Please transcribe the entries exactly and omit the images they contain.
>>
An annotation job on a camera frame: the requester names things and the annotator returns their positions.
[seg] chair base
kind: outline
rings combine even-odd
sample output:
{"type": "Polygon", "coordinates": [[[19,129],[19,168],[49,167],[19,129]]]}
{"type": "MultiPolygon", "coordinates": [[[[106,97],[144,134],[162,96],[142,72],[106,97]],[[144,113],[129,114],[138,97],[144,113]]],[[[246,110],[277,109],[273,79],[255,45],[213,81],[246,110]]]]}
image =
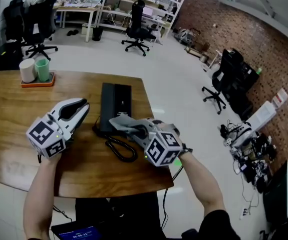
<<
- _Problem solution_:
An annotation job on a camera frame: the requester names things and the annotator returns their positions.
[seg] chair base
kind: outline
rings combine even-odd
sample output:
{"type": "Polygon", "coordinates": [[[19,129],[19,168],[49,167],[19,129]]]}
{"type": "MultiPolygon", "coordinates": [[[[106,97],[144,134],[162,96],[142,72],[106,97]],[[144,113],[129,114],[138,97],[144,113]]],[[[246,110],[277,109],[273,79],[255,45],[213,81],[246,110]]]]}
image =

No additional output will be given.